- [Task]
Give back the lines of the entries below exactly as written, from the first line to the line holding "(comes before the", both included, with the pictures omitted.

Collected data

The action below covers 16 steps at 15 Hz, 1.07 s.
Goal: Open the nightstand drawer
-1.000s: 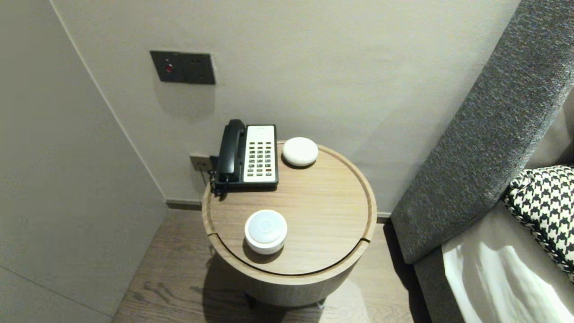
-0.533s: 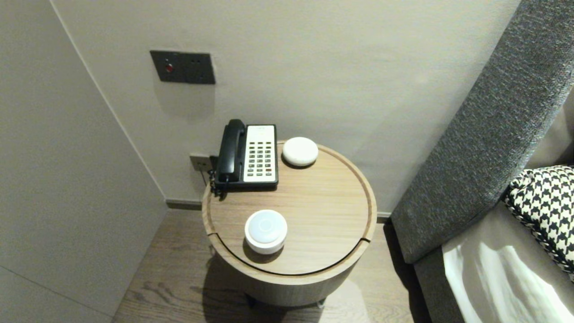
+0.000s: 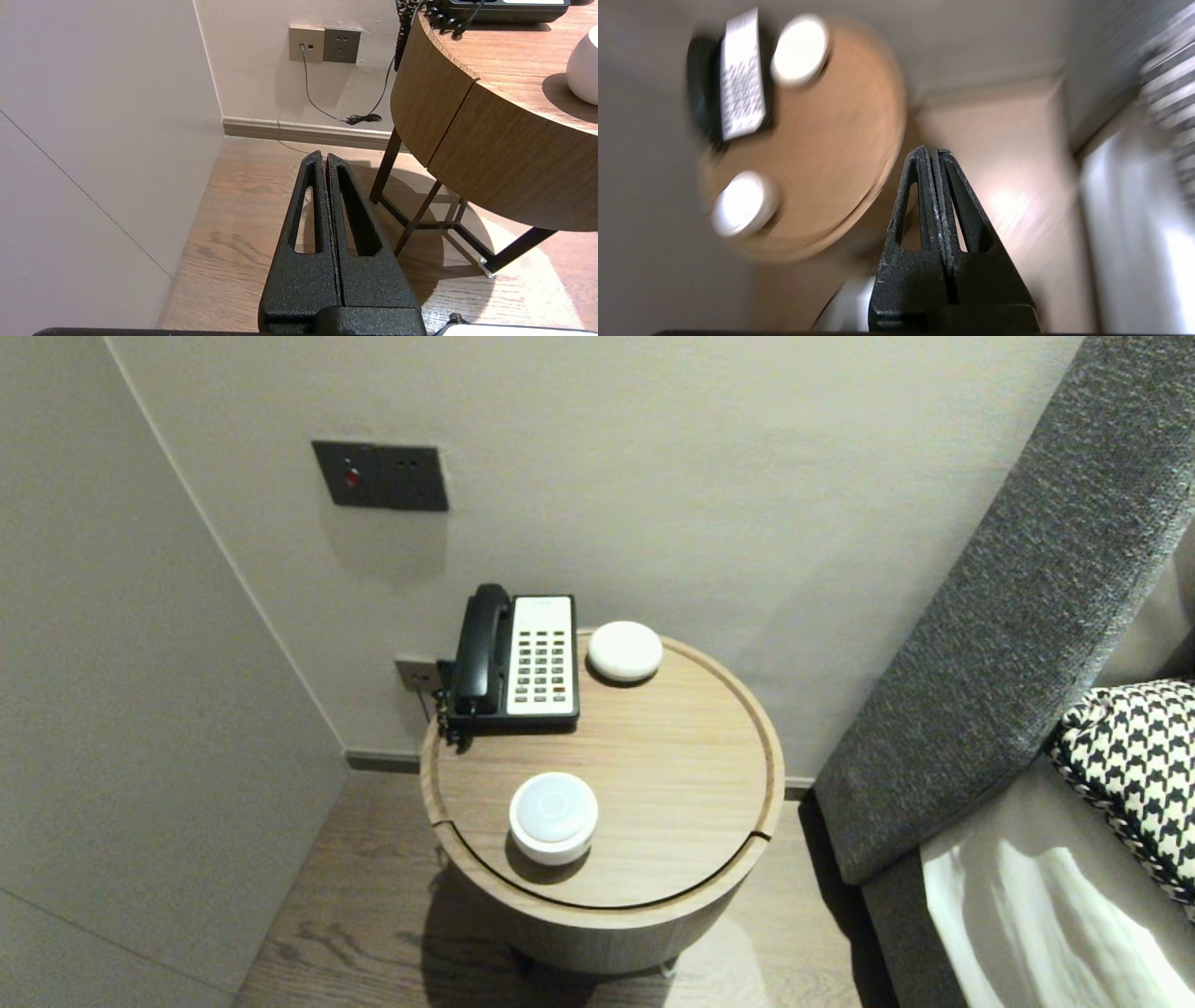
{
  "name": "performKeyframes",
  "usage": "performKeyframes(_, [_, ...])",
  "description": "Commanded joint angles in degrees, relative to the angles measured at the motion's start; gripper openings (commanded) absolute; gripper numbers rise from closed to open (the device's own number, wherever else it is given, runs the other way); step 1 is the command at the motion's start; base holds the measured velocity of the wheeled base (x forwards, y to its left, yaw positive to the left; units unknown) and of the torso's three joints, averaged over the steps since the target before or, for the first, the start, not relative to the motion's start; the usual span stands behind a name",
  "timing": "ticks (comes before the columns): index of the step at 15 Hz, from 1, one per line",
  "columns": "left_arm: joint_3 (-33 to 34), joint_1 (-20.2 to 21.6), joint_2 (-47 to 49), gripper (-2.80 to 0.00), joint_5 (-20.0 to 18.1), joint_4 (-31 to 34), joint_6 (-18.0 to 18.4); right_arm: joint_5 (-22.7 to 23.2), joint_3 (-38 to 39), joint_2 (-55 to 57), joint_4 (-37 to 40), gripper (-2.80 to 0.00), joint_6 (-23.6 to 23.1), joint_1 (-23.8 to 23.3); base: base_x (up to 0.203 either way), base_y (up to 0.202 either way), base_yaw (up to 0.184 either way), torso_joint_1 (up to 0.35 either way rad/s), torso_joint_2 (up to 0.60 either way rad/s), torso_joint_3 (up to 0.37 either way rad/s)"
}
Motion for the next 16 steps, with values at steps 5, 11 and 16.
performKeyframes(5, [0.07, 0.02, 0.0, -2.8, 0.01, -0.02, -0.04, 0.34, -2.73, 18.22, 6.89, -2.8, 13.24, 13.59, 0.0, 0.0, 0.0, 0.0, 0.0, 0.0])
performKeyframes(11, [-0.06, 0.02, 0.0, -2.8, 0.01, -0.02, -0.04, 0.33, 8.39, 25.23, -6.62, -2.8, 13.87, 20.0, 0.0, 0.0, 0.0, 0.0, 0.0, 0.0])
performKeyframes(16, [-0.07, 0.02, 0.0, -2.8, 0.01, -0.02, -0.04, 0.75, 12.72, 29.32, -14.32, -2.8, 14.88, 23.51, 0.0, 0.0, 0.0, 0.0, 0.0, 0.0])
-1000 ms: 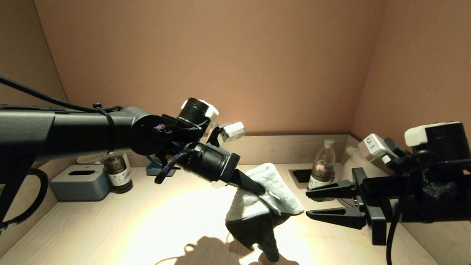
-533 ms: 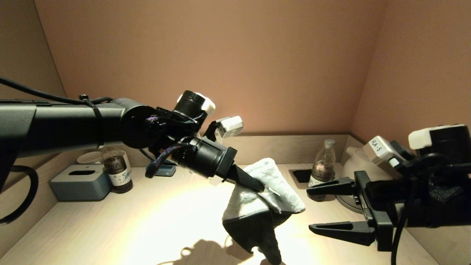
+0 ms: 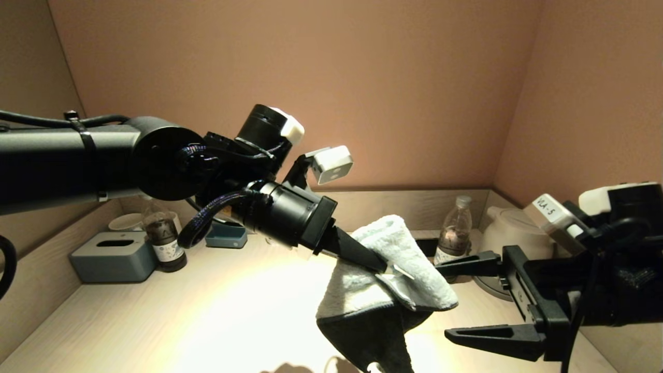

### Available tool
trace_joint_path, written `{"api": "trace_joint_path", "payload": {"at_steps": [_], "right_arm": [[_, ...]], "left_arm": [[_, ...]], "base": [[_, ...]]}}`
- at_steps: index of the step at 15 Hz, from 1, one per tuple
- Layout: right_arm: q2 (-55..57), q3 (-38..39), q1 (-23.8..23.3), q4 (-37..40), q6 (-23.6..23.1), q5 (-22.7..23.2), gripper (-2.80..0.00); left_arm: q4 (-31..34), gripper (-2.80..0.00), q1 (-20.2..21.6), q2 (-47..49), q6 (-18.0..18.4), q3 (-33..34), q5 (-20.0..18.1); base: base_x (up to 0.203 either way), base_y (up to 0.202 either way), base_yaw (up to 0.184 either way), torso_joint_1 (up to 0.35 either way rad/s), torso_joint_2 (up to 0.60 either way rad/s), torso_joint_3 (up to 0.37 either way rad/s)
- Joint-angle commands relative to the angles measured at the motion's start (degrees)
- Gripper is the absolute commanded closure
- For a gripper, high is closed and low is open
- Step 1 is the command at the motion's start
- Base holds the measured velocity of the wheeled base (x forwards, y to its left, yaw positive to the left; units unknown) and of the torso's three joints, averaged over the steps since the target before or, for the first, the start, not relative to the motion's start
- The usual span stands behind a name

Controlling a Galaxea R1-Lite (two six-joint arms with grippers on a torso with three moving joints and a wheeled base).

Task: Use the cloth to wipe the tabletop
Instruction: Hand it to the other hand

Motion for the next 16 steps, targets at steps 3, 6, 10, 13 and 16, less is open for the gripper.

- [Solution for this task]
The action below covers 16 steps at 15 Hz, 1.07 s.
Goal: Open the nightstand drawer
-1.000s: 
-0.533s: 
+0.000s: 
{
  "name": "performKeyframes",
  "usage": "performKeyframes(_, [_, ...])",
  "description": "Commanded joint angles in degrees, relative to the angles measured at the motion's start; gripper openings (commanded) absolute; gripper numbers rise from closed to open (the device's own number, wherever else it is given, runs the other way); step 1 is the command at the motion's start; base holds the measured velocity of the wheeled base (x forwards, y to its left, yaw positive to the left; units unknown) and of the torso's three joints, averaged over the steps since the target before or, for the first, the start, not relative to the motion's start; the usual span stands behind a name",
  "timing": "ticks (comes before the columns): index of the step at 15 Hz, from 1, one per line",

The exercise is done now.